DATA TO USE section start
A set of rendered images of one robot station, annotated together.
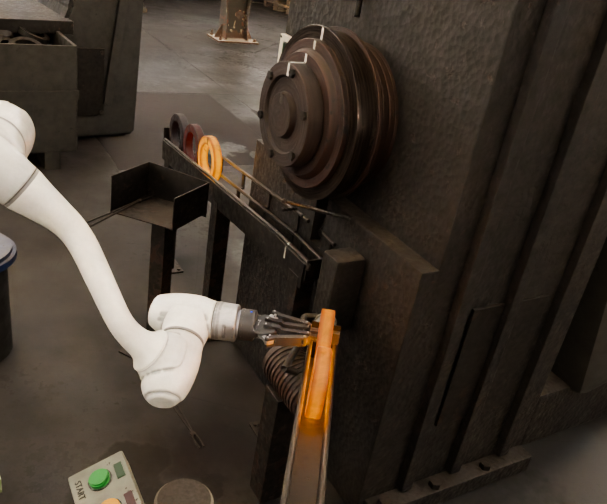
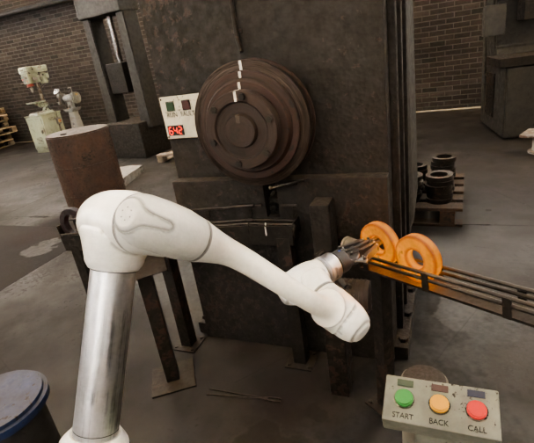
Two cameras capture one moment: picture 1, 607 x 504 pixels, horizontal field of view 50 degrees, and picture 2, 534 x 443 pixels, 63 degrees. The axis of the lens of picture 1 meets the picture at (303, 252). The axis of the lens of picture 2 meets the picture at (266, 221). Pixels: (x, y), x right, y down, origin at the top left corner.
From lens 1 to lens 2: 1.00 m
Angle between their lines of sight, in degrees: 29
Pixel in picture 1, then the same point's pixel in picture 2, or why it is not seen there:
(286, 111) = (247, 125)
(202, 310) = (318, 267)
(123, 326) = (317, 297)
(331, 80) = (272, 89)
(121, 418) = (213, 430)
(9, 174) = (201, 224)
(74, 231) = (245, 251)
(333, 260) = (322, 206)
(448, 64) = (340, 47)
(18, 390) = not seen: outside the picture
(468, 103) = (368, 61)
DATA TO USE section end
**WORK TO COMPLETE**
Whenever the word "seen" shows up in a line of the entries, copy that line.

**WRITTEN ANSWER**
Pixel in picture 1, then the same point's pixel in picture 2, or why it is not seen there:
(18, 390) = not seen: outside the picture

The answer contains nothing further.